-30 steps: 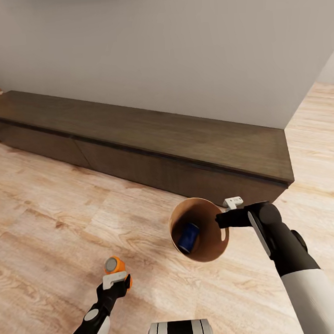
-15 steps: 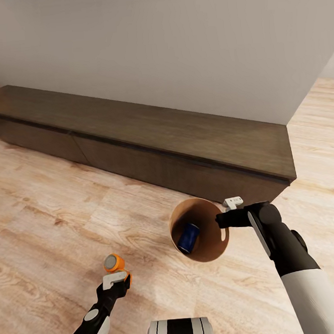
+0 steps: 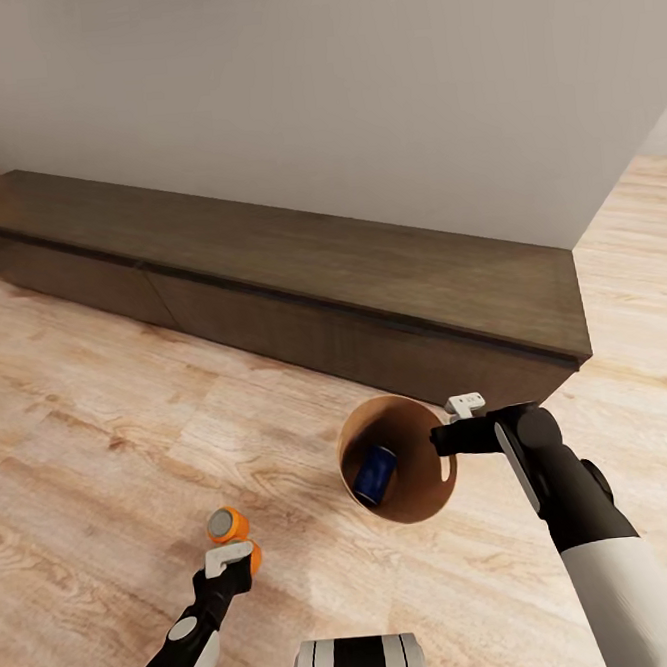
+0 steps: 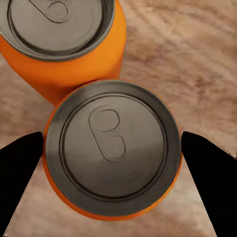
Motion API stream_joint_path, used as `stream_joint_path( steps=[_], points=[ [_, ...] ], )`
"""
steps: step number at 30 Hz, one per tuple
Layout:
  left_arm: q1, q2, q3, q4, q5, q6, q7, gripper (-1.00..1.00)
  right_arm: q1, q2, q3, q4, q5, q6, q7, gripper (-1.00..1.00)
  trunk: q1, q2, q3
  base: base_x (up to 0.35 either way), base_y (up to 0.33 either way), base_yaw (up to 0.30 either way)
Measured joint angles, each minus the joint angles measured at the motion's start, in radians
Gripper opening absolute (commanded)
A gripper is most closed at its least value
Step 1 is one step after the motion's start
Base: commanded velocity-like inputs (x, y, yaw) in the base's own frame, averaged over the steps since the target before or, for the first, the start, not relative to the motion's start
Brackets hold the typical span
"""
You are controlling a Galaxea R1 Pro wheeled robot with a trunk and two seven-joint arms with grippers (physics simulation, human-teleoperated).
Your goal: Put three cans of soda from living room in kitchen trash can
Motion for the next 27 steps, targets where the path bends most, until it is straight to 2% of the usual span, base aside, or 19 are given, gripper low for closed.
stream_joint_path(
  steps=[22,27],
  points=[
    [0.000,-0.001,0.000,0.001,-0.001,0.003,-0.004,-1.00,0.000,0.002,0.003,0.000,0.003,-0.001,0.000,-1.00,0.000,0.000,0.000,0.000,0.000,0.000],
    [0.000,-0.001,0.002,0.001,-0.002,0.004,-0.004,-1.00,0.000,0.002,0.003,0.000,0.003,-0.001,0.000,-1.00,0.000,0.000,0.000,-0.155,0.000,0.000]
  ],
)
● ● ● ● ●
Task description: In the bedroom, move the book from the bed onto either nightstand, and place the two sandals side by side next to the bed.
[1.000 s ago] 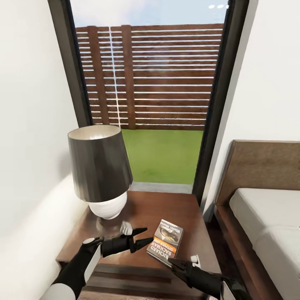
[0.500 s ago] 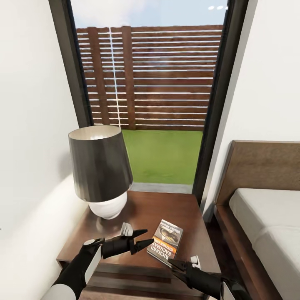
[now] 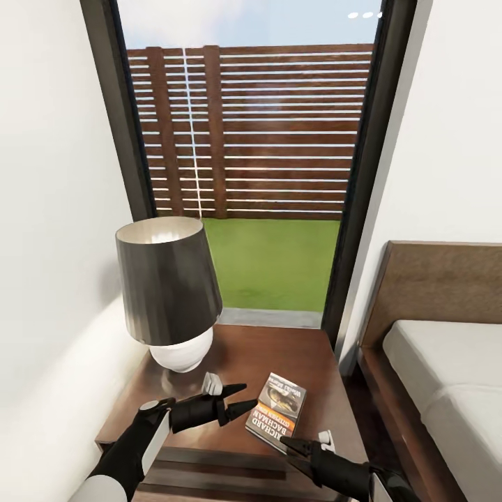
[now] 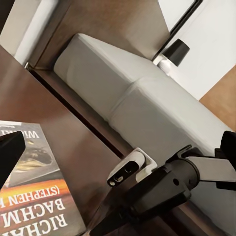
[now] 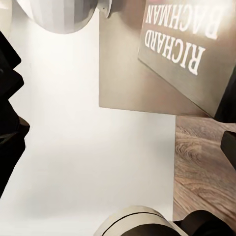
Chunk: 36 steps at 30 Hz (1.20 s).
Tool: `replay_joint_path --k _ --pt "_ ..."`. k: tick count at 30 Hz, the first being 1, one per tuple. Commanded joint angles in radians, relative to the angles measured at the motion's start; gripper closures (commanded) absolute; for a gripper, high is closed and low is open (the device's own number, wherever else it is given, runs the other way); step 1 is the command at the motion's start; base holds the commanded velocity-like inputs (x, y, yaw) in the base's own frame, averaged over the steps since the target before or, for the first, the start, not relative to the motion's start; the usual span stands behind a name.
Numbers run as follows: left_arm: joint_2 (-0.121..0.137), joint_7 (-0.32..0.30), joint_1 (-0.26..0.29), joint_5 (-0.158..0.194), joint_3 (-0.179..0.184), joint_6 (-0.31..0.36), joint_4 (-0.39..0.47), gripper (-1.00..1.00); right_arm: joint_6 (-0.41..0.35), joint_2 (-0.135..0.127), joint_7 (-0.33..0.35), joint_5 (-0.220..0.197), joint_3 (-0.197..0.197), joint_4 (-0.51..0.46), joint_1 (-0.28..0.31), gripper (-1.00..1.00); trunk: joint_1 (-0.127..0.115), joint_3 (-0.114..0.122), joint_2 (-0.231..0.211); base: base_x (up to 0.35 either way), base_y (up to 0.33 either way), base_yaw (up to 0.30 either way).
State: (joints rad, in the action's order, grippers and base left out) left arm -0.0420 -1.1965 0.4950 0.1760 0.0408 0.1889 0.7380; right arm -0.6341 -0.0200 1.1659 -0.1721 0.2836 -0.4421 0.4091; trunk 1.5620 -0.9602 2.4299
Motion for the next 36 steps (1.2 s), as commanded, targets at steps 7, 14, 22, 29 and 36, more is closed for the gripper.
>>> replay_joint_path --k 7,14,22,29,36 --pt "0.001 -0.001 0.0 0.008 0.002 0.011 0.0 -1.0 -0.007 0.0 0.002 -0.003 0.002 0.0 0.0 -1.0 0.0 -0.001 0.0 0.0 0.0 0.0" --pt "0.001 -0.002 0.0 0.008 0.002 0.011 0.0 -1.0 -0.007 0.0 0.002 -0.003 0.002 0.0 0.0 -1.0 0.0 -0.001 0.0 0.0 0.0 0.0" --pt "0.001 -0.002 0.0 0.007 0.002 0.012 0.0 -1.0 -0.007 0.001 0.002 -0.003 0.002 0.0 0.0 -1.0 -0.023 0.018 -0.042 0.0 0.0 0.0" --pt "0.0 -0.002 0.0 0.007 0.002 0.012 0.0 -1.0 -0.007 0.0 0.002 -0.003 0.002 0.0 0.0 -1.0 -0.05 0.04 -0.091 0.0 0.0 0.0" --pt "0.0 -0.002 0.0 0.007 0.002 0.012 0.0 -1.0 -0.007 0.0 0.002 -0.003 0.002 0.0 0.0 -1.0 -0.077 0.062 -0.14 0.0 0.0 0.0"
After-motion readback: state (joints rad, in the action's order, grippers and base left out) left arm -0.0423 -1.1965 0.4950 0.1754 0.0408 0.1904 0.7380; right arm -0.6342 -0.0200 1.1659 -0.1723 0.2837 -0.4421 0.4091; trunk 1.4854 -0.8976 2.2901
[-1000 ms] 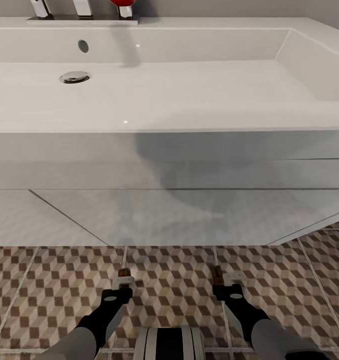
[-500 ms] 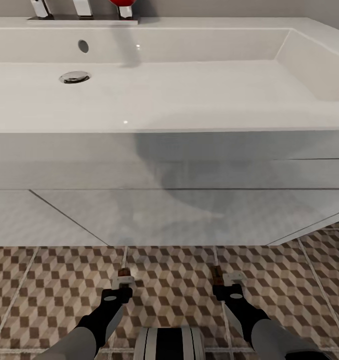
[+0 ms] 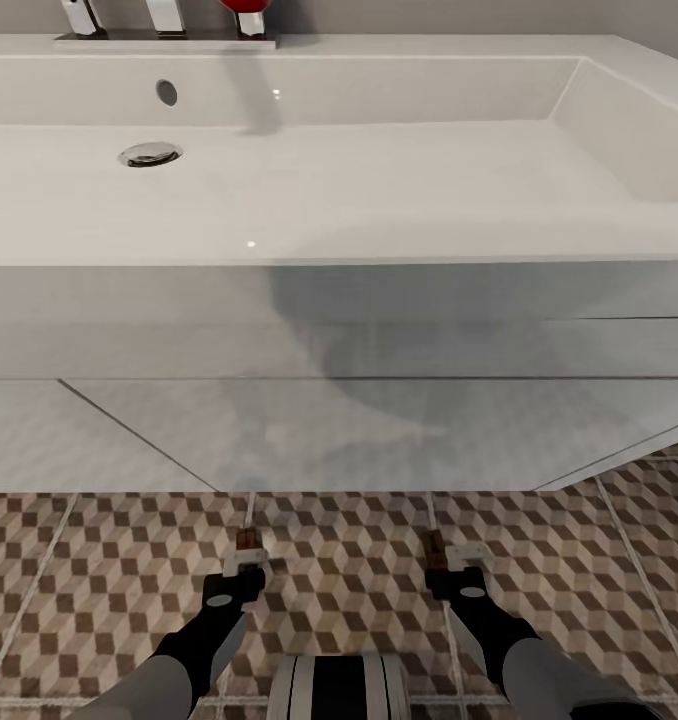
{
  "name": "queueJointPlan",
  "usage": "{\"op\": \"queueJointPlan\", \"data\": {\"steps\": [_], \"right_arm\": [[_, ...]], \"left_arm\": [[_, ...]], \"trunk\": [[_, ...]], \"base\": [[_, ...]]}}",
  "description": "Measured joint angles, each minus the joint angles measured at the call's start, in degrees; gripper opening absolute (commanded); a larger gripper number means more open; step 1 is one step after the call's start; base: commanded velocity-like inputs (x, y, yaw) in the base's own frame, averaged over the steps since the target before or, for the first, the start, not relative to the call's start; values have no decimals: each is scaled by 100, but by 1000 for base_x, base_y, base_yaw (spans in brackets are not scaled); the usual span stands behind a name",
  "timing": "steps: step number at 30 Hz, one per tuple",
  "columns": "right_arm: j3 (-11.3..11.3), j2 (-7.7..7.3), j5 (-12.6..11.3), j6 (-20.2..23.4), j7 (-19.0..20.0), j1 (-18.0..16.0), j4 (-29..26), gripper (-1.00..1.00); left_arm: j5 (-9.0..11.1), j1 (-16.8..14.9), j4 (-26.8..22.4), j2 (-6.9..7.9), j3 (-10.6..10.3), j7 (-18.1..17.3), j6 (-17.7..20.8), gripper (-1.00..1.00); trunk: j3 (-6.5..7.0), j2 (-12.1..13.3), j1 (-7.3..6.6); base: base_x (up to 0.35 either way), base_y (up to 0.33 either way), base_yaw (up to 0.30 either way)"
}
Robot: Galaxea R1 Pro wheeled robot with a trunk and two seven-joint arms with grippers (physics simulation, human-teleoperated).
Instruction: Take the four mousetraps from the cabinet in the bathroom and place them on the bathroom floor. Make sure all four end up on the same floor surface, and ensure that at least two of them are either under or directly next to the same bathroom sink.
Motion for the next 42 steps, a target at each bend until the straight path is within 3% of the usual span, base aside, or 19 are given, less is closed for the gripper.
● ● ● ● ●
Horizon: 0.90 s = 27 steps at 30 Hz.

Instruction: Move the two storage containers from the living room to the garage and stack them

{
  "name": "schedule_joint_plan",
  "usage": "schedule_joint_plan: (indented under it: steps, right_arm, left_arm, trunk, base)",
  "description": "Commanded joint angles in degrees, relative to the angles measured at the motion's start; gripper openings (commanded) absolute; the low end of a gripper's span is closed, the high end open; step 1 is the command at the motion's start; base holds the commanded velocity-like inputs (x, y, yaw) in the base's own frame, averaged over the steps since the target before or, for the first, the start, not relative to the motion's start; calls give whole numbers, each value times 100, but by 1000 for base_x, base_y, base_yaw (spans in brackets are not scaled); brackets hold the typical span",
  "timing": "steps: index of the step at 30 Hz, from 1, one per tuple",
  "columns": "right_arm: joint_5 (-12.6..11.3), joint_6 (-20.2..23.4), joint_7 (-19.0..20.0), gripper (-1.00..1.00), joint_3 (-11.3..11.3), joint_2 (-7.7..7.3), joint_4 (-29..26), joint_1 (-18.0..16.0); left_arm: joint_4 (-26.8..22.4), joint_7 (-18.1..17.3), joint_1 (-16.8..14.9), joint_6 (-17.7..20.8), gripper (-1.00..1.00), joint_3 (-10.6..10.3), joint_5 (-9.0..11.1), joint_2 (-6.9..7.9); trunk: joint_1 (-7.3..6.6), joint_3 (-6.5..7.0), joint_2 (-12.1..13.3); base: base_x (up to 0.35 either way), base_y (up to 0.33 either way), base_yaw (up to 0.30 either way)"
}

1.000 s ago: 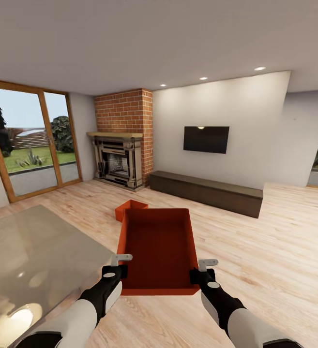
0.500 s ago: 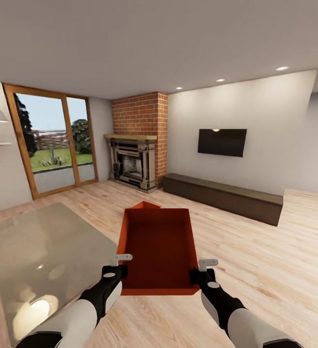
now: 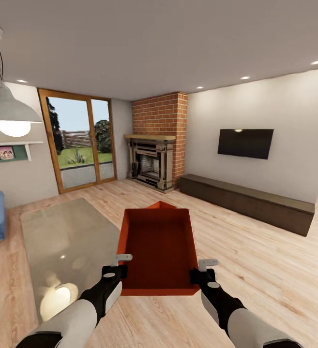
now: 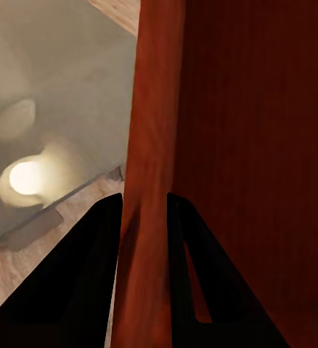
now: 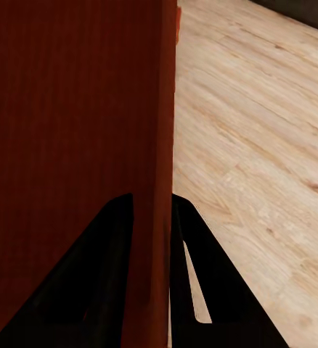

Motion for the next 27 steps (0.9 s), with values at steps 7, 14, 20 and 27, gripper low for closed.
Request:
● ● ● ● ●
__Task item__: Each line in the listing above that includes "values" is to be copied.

__Response__:
  "description": "Measured joint angles, each minus the joint angles measured at the call's start, in degrees; gripper opening absolute (commanded); a larger gripper number means more open; step 1 is one step after the call's start; base: commanded velocity-like inputs (x, y, yaw) in the base's own frame, averaged over the steps since the target before or, for the first, the start, not relative to the call's start; values have no decimals: each is scaled by 100, but by 1000 for base_x, base_y, base_yaw (spans in brackets are not scaled); the usual span stands behind a name",
Motion for the next 27 steps (0.9 s), with values at steps 7, 14, 20 and 27, gripper low for closed.

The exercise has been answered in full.